■ The problem
Lines with the string "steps" are to be identified in the listing and copied.

■ Data block
= Beginning of Section =

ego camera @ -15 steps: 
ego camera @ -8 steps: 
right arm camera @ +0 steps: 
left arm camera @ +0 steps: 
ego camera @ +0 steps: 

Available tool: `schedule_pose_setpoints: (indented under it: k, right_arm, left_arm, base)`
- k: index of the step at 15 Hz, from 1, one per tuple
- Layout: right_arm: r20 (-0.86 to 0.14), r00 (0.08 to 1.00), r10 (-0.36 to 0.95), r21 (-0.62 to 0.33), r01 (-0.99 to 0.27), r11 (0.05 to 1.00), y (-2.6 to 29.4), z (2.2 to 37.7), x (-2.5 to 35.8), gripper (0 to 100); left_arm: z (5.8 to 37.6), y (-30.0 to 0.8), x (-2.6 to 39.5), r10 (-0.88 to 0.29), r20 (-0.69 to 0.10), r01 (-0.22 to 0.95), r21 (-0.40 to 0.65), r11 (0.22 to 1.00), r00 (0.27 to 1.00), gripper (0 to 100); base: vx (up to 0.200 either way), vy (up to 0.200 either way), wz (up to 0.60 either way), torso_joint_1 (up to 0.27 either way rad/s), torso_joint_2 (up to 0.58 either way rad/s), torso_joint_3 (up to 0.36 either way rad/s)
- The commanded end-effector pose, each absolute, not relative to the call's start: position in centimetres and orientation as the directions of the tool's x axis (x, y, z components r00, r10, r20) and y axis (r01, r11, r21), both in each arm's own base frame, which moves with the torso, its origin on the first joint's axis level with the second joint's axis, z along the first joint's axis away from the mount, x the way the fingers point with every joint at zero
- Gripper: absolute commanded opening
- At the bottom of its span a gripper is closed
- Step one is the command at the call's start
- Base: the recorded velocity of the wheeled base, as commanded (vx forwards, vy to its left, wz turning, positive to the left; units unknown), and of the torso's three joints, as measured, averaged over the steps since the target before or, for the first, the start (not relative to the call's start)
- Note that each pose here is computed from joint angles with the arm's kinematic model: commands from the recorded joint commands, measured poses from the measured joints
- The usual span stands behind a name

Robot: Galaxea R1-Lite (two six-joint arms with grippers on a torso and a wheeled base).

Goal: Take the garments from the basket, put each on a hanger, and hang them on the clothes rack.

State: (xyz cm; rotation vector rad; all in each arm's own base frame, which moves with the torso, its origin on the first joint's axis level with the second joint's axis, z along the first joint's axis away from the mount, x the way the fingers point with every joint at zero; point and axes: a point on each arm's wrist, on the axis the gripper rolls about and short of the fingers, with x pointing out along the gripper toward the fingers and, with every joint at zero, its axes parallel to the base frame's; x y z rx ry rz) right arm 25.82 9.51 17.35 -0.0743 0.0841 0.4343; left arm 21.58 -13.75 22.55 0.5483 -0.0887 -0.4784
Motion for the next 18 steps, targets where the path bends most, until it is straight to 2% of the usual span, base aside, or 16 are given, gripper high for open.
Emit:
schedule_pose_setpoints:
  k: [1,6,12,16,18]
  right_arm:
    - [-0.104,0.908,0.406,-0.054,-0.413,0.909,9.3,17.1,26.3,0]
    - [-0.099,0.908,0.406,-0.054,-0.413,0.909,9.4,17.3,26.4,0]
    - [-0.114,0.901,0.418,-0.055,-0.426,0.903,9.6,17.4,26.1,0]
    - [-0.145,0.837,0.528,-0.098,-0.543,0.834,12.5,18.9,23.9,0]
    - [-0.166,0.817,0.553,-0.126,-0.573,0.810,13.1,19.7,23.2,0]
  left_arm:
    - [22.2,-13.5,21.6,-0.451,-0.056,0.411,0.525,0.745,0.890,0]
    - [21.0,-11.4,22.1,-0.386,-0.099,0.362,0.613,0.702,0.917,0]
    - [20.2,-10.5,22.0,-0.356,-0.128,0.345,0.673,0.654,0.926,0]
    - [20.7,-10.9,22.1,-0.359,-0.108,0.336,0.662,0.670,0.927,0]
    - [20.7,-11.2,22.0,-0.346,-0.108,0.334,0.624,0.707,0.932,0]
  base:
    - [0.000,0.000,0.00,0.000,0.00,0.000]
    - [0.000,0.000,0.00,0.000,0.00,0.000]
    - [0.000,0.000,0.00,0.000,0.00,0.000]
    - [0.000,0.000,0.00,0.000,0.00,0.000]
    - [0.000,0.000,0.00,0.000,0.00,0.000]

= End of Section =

■ Final answer
ego camera @ -15 steps: 
ego camera @ -8 steps: 
right arm camera @ +0 steps: 
left arm camera @ +0 steps: 
ego camera @ +0 steps: 
- Base: the recorded velocity of the wheeled base, as commanded (vx forwards, vy to its left, wz turning, positive to the left; units unknown), and of the torso's three joints, as measured, averaged over the steps since the target before or, for the first, the start (not relative to the call's start)
Motion for the next 18 steps, targets where the path bends most, until it is straight to 2% of the usual span, base aside, or 16 are given, gripper high for open.

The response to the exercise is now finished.